**EXERCISE:** Transcribe the line that contains "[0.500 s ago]" and every line after it to the end of the records, exactly and nothing else. Skip the pictures.

**Records excerpted from a collection:**

Segment Open

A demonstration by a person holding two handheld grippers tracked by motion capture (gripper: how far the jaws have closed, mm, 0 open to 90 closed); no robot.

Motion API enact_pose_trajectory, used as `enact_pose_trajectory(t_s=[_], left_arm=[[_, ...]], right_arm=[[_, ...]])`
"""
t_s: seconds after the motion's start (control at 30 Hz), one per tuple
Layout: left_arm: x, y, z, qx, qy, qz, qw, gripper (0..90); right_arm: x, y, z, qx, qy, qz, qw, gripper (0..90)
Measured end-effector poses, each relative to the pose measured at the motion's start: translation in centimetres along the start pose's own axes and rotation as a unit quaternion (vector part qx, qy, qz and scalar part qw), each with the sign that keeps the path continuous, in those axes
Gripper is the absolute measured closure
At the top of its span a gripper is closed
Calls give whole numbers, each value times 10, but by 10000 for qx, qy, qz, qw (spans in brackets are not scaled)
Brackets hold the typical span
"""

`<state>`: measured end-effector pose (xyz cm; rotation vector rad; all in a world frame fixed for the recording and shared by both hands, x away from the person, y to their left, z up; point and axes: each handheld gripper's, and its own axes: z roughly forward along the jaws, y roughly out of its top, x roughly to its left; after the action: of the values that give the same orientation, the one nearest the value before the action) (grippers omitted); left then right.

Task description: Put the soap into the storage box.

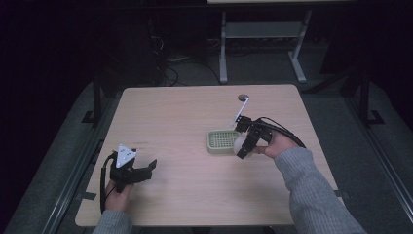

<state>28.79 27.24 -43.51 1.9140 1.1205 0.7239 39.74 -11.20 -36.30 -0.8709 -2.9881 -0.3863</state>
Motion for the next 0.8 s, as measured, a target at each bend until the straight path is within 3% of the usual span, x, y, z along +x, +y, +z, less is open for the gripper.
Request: enact_pose_trajectory(t_s=[0.8], left_arm=[[2,0,-1,-10,12,-16,10000,148]], right_arm=[[-10,36,8,168,64,-85,9998,233]])
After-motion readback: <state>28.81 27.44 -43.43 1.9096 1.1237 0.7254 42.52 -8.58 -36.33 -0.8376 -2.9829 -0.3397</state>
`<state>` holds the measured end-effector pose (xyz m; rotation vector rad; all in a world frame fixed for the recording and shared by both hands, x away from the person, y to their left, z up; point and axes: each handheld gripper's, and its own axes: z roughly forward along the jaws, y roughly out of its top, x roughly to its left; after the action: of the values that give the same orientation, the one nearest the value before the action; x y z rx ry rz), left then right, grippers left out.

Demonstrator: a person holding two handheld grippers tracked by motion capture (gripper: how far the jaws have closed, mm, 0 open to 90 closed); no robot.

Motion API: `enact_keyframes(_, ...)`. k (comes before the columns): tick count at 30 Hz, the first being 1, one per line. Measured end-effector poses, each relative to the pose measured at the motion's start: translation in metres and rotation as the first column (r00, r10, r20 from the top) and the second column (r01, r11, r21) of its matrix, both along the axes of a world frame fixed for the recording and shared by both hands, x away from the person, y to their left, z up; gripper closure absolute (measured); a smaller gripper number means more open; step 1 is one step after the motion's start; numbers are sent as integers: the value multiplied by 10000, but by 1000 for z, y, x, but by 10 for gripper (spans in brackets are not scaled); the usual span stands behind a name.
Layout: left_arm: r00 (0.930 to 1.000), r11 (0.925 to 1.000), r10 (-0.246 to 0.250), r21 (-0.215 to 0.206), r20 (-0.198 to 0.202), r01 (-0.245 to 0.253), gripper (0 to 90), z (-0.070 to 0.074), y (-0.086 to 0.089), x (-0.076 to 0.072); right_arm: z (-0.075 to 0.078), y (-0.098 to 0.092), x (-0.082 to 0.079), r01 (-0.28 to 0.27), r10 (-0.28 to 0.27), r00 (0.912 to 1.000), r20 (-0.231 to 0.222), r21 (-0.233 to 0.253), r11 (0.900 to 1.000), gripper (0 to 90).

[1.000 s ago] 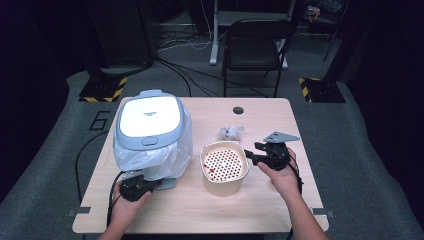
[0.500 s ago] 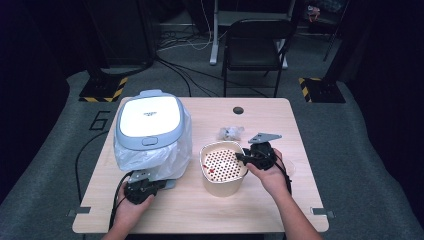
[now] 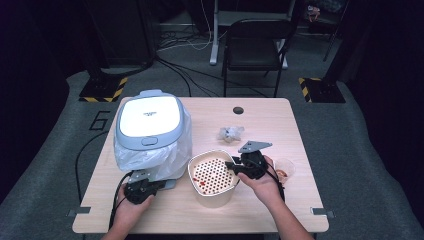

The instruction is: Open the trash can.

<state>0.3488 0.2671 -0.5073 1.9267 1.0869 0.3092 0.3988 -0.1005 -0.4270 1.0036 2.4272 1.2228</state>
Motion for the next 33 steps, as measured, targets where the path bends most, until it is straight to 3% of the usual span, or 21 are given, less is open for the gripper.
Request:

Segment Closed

**EXERCISE RESULT:**
[0.500 s ago] 
[now] 

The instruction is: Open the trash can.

<state>0.3488 0.2671 -0.5073 1.9267 1.0869 0.3092 0.3988 -0.1005 -0.4270 1.0036 2.4272 1.2228</state>
Motion for the next 33 steps, as measured, targets where the path bends most, until it is straight to 3% of the usual span, or 21 are given, less is open for the gripper.
Request:

This exercise is complete.